The ProteinMPNN designed sequence, when folded by ESMFold, achieved a pTM of 0.910 and pLDDT of 90.664; substantially higher than the native SHH sequence (pTM 0.603, pLDDT 78.2). This improvement reflects two factors: first, the designed sequence covers only the structured core of SHH (150 residues vs 462), excluding disordered regions such as the signal peptide that reduce confidence scores; second, ProteinMPNN explicitly optimises sequences for backbone compatibility, producing a sequence more thermodynamically suited to the given fold than the evolutionarily derived native sequence.

Part D. Group Brainstorm on Bacteriophage Engineering

Proposal by: Sameen Nasar, Robert C Beck

Group Project Goal: Engineering a chaperone-independent efficient MS2 lysis protein

Project Rationale:

The efficacy of bacteriophage MS2 as an antibacterial agent is currently limited by the host’s ability to evolve resistance. Specifically, E. coli can mutate the molecular chaperone DnaJ (e.g., at position P330), disrupting the essential interaction required for the MS2 lysis (L) protein to fold and function [1.] This interaction is required for proper function of the lysis protein, as DnaJ binds to the N-terminal domain of MS2 lysis protein and alleviates its inhibitory effect on lytic activity.

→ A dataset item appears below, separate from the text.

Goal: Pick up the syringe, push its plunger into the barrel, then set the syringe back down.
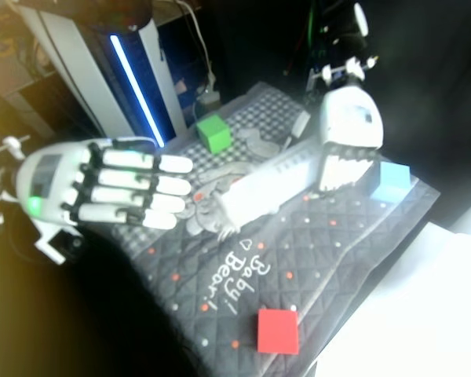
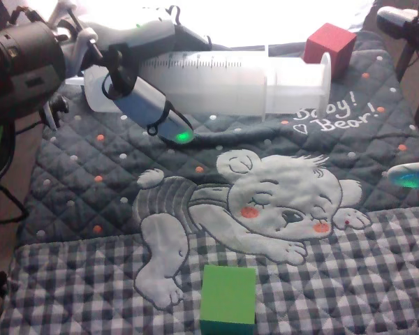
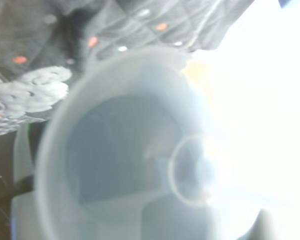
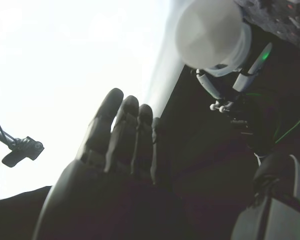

We propose engineering a self-activating L protein by replacing its inhibitory, chaperone-dependent N-terminal region with a computationally designed, thermodynamically stable scaffold. As this original domain is dispensable for actual lysis but creates the DnaJ dependency [2], our redesign conceptually eliminates the need for the molecular “handshake” between host and phage, allowing MS2 to fold independently and bypass bacterial control mechanisms entirely.

Schematic

MS2 Protein & DnaJ Sequences
↓
AlphaFold-Multimer
Map the DnaJ binding interface

↓
RFDiffusion
Design a stable, independent N-terminal scaffold

↓
ProteinMPNN
Generate amino acid sequences for the new scaffold

↓
ESMFold
Confirm the new single-chain mutant folds correctly

↓
AlphaFold-Multimer
Confirm the mutant no longer binds to DnaJ

↓

Final L Protein Mutant for Synthesis

References

Chamakura KR, Tran JS, Young R. MS2 lysis of Escherichia coli depends on host chaperone DnaJ. J Bacteriol. 2017;199(9):e00058-17. doi:10.1128/JB.00058-17.
Chamakura KR, Edwards GB, Young R. Mutational analysis of the MS2 lysis protein L. Microbiology (Reading). 2017;163(7):961–969. doi:10.1099/mic.0.000485.